She heard the patter of Ginger’s toenails inside the red lacquered door as she unlocked it. The lab bounded into the hall the minute the door was opened. In spite of two rounds of obedience school, Ginger continued to be impulsive and embarrassingly affectionate. As
much trouble as the dog was, the Lab’s joyful enthusiasm was a balm to her soul.

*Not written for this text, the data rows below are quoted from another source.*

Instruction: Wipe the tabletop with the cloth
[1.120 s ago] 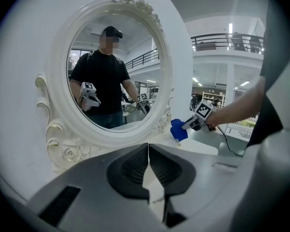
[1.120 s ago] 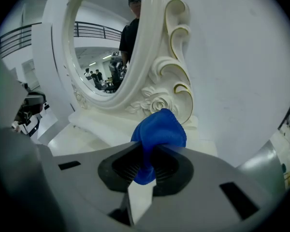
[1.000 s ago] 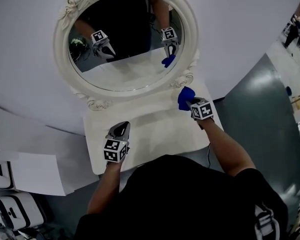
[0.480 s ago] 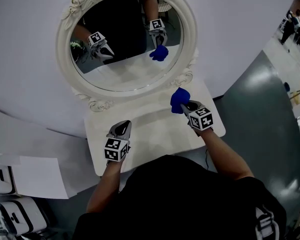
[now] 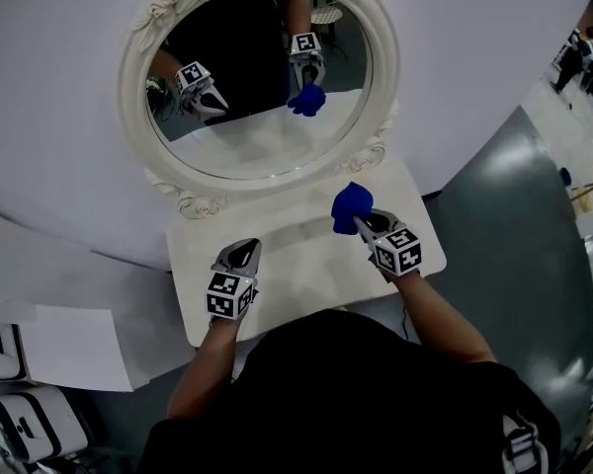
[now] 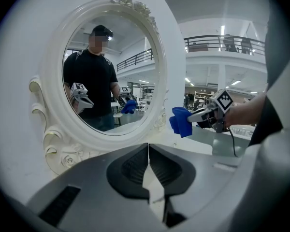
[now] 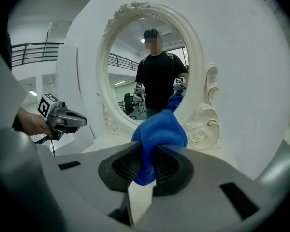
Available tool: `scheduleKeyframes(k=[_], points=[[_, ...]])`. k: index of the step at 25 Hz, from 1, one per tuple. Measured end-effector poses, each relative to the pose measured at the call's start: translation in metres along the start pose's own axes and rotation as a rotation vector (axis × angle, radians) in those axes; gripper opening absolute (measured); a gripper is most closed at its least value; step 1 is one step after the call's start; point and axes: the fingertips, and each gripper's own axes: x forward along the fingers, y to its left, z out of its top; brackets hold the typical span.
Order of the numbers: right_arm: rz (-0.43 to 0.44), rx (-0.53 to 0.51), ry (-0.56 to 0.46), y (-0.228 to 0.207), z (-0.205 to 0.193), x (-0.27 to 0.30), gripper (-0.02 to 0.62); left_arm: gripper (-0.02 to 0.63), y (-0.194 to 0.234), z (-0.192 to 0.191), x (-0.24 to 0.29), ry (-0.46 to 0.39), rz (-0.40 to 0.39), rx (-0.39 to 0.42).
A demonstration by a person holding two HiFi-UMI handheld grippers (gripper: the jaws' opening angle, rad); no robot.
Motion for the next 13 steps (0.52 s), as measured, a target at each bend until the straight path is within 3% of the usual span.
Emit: scheduleKeyframes(k=[13], points=[[-0.005, -0.007, -0.02, 0.0052, 0.0002, -0.0037, 0.04, 0.014, 0.0018, -0.0017, 0.001, 0.003, -0.01, -0.001]])
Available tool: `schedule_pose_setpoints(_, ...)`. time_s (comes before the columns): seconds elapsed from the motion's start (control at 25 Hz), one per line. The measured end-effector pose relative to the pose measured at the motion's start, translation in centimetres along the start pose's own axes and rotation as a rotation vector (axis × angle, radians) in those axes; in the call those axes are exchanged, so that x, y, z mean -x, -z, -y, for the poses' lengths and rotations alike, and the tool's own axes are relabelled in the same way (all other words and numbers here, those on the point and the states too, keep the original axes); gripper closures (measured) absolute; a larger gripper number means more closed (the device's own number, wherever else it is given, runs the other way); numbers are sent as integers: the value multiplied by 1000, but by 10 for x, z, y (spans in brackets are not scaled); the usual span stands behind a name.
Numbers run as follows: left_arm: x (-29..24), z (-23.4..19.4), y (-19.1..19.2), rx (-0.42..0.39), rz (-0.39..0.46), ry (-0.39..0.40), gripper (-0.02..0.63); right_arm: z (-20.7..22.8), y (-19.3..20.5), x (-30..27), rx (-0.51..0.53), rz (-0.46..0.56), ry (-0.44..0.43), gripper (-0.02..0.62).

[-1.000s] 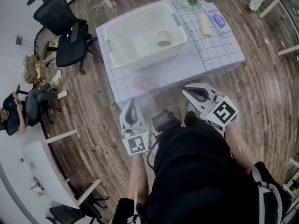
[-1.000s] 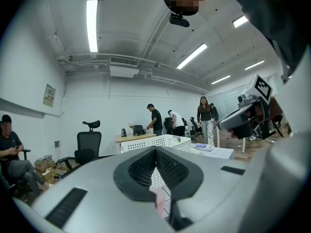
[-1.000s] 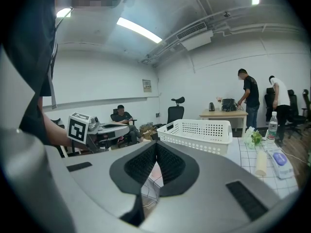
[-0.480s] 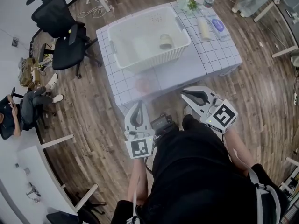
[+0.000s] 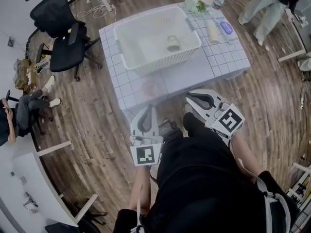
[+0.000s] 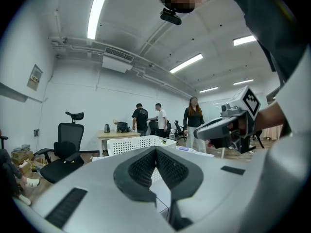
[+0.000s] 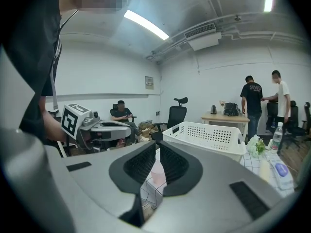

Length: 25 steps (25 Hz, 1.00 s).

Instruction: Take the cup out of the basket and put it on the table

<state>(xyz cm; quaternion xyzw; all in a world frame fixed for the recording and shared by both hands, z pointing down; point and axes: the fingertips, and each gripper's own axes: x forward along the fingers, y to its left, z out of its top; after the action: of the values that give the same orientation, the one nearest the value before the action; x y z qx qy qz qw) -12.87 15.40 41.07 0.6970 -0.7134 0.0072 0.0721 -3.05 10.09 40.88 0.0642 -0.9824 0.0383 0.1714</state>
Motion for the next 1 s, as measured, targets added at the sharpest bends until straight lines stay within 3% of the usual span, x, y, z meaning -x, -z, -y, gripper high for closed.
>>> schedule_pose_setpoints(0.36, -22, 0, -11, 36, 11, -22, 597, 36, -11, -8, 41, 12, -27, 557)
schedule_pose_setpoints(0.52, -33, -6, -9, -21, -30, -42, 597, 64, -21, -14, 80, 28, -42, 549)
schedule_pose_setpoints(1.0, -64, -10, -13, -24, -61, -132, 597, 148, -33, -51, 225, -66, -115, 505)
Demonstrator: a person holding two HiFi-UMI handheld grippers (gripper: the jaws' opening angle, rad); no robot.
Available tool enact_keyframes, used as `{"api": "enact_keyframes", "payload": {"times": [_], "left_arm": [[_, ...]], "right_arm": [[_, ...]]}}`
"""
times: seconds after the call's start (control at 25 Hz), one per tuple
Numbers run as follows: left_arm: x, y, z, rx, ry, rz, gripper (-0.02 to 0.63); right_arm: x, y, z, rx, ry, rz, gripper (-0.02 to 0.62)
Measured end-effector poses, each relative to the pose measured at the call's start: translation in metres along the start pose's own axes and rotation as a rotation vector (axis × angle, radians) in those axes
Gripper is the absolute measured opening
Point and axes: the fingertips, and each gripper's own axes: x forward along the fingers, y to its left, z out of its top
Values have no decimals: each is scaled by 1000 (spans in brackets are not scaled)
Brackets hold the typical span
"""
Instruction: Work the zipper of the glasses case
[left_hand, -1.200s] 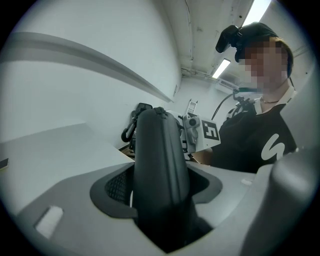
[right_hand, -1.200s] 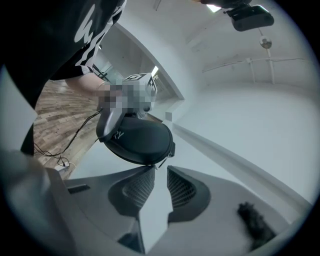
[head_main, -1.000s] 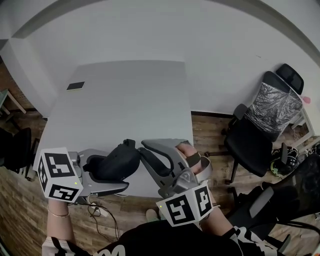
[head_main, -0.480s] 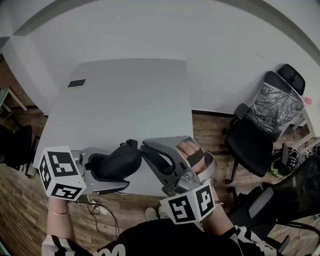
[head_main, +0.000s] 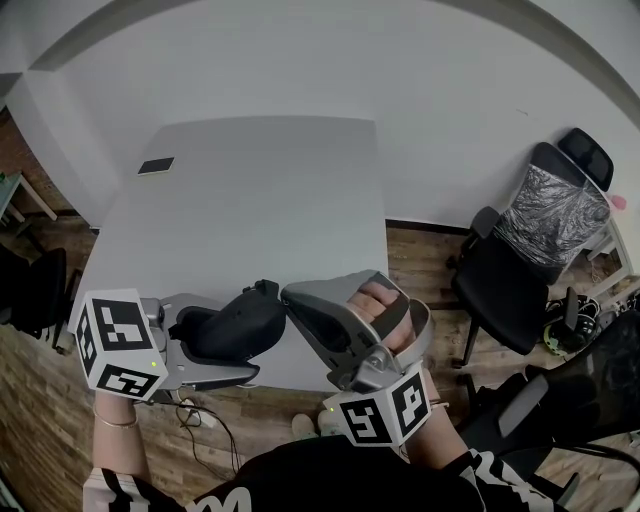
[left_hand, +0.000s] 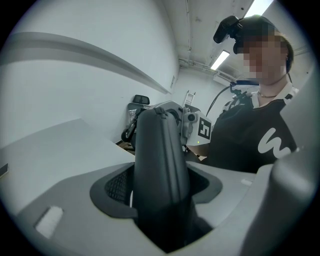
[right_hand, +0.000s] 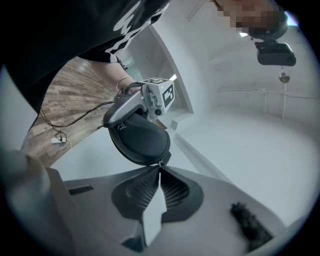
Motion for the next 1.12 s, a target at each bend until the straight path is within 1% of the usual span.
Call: {"api": "enact_keyframes", "payload": {"times": [0.08,0.16,0.28,0.4,0.48,0.56,0.68,0.76,0.88,0.96,1.04,1.12], "left_arm": [[-1,0,0,0,-6,1,282],[0,1,3,0,-33,6,282],[3,2,8,-16,-129,32,282],[4,4,6,-86,-247,49,281],[5,8,2,-131,-284,50,279],[7,11,-2,-141,-272,70,279],[7,12,-5,-123,-241,110,278],[6,13,-4,-132,-260,117,278],[5,11,-3,-149,-290,103,278],[4,4,-5,-137,-271,75,278],[2,-5,-5,-119,-258,41,278],[-1,-8,-3,-102,-248,34,278]], "right_arm": [[0,1,0,-1,-6,5,11],[-1,-1,-1,21,-2,8,11],[-1,-3,-5,15,27,8,10],[4,-1,-5,-34,55,39,10],[9,2,-7,-63,71,79,9],[9,7,-11,-92,82,121,9],[7,12,-13,-122,85,174,9],[7,12,-12,-132,85,200,9],[6,10,-9,-125,81,234,9],[6,10,-4,-98,67,237,8],[5,10,4,-70,34,210,9],[4,8,8,-73,11,177,9]]}}
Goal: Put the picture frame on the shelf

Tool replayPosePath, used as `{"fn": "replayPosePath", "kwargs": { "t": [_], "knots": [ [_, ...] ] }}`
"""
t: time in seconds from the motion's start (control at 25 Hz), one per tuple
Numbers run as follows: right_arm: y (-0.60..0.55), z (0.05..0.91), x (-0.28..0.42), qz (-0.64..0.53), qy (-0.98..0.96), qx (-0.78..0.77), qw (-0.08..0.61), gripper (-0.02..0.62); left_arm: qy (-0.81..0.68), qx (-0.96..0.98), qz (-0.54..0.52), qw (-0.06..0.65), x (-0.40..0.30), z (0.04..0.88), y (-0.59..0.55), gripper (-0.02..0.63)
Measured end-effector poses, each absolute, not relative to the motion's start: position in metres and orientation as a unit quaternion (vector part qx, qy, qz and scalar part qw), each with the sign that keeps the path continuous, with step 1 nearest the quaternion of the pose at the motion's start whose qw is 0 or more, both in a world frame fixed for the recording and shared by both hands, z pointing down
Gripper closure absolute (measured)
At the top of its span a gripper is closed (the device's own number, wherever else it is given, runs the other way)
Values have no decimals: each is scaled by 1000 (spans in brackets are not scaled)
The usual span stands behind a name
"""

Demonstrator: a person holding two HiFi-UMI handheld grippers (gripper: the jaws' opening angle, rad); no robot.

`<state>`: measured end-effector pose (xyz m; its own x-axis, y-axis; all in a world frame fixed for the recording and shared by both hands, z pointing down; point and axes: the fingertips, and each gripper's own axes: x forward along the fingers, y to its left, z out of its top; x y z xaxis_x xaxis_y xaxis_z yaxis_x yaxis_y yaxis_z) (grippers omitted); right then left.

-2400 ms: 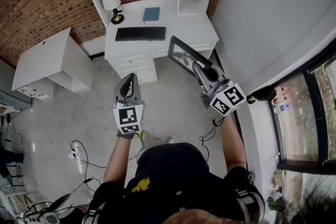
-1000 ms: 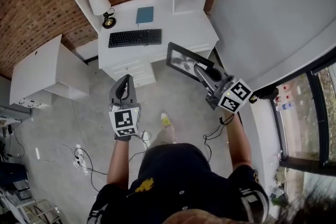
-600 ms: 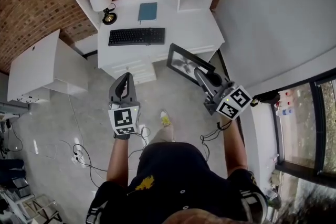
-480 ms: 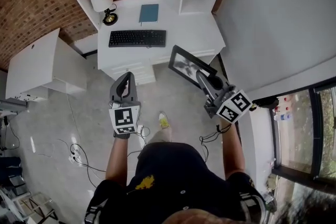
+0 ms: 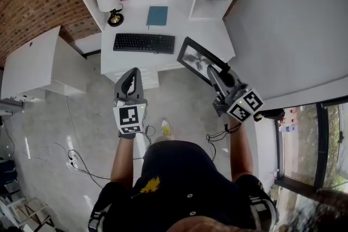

Sophie grabbed Ginger’s leash off a hook by the door as the big dog lashed her legs with a happy tail. Sophie had a pet service walk the dog every day around noon, but Ginger still acted like they’d been parted for years anytime Sophie returned.
They walked down the cooling sidewalk in the rich blue of evening in Honolulu. The moist, plumeria-scented air touched Sophie like a gentle hand, and vivid orange clouds massed in the darkening sky of sunset between the high-rises. She felt the swing of her stride loosening tight, hurt muscles. Exercise had always been the way out of pain for her.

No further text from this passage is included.